This skill detects and masks personally identifiable information (PII) in free text and CSV files. It supports multiple masking strategies (mask, redact, hash, fake) and optional reversible tokenization for safe re-identification. The tool is designed for GDPR/CCPA use cases, audit reporting, and generating realistic test data from production exports.

How this skill works

The analyzer scans input text or CSV columns using a mix of regex patterns and NLP-based heuristics to find names, emails, phones, SSNs, addresses, credit cards, IPs and dates.
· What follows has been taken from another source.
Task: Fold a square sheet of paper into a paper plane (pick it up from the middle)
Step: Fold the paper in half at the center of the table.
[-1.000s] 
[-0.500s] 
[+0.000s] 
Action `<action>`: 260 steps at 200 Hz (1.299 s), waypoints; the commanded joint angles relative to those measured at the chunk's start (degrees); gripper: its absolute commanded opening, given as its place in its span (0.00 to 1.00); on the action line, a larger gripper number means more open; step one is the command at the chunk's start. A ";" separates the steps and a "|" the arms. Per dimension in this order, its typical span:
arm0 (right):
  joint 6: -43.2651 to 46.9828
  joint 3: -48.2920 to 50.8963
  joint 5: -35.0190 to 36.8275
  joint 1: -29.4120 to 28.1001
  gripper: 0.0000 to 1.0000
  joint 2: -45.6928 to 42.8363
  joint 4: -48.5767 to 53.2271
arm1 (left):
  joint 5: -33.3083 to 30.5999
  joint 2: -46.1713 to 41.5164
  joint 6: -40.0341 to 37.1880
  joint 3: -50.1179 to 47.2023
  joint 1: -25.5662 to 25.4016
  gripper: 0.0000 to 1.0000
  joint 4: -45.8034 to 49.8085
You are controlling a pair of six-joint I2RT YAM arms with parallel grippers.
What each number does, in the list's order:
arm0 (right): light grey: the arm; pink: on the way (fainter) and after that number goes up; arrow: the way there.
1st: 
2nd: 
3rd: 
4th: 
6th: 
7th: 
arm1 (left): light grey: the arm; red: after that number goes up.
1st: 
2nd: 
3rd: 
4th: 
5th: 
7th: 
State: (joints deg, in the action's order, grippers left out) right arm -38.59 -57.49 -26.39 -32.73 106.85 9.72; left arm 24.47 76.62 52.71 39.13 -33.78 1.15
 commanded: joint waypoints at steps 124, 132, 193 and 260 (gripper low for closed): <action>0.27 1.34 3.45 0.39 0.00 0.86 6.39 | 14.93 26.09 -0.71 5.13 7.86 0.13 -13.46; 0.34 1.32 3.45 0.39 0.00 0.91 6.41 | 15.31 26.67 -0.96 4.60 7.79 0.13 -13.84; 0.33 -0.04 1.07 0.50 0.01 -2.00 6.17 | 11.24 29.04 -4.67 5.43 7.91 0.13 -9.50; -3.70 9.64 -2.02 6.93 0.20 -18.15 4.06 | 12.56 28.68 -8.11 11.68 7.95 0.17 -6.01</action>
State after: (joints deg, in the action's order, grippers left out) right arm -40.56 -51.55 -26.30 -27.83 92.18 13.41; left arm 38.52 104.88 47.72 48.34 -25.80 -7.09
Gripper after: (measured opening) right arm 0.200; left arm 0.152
Detected items are replaced according to the chosen strategy (type labels, asterisks, deterministic hash, or realistic fake values). When reversible mode is enabled, the skill stores a secure token mapping that can be exported, encrypted, and later used to deanonymize data.

When to use it

  • Preparing database or log exports for external sharing or analytics
  • Removing PII from text documents, support tickets, or transcripts
  • Creating realistic test data from production while preserving referential integrity
  • Complying with data protection regulations before data processing or third-party transfers
  • Generating audit reports showing which PII was found and where

Best practices

  • Choose hashing for consistent pseudonyms across datasets to preserve joins while protecting raw identifiers
  • Use reversible mode only when you can securely store and encrypt the mapping file
  • Validate auto-detected CSV columns and specify critical columns explicitly to avoid under- or over-anonymization
  • Combine strategies per column (e.g., fake names, hash emails, redact SSNs) to balance utility and risk
  • Add custom regex patterns for domain-specific identifiers not covered by defaults

Example use cases

  • Anonymize customer support logs to remove names, emails, phones and addresses before sharing with an analytics team
  • Process CSV exports for GDPR requests by masking sensitive columns and producing an audit report
  • Generate non-production test datasets by replacing real PII with realistic fake values while maintaining schema and referential keys
  • Consistently hash email addresses across user and order datasets to enable privacy-preserving joins
  • Run a pre-release scan on documentation to redact credit cards and social security numbers

FAQ

Can I deanonymize data later?

Yes — enable reversible mode to create a token mapping that can be saved encrypted and used to restore originals.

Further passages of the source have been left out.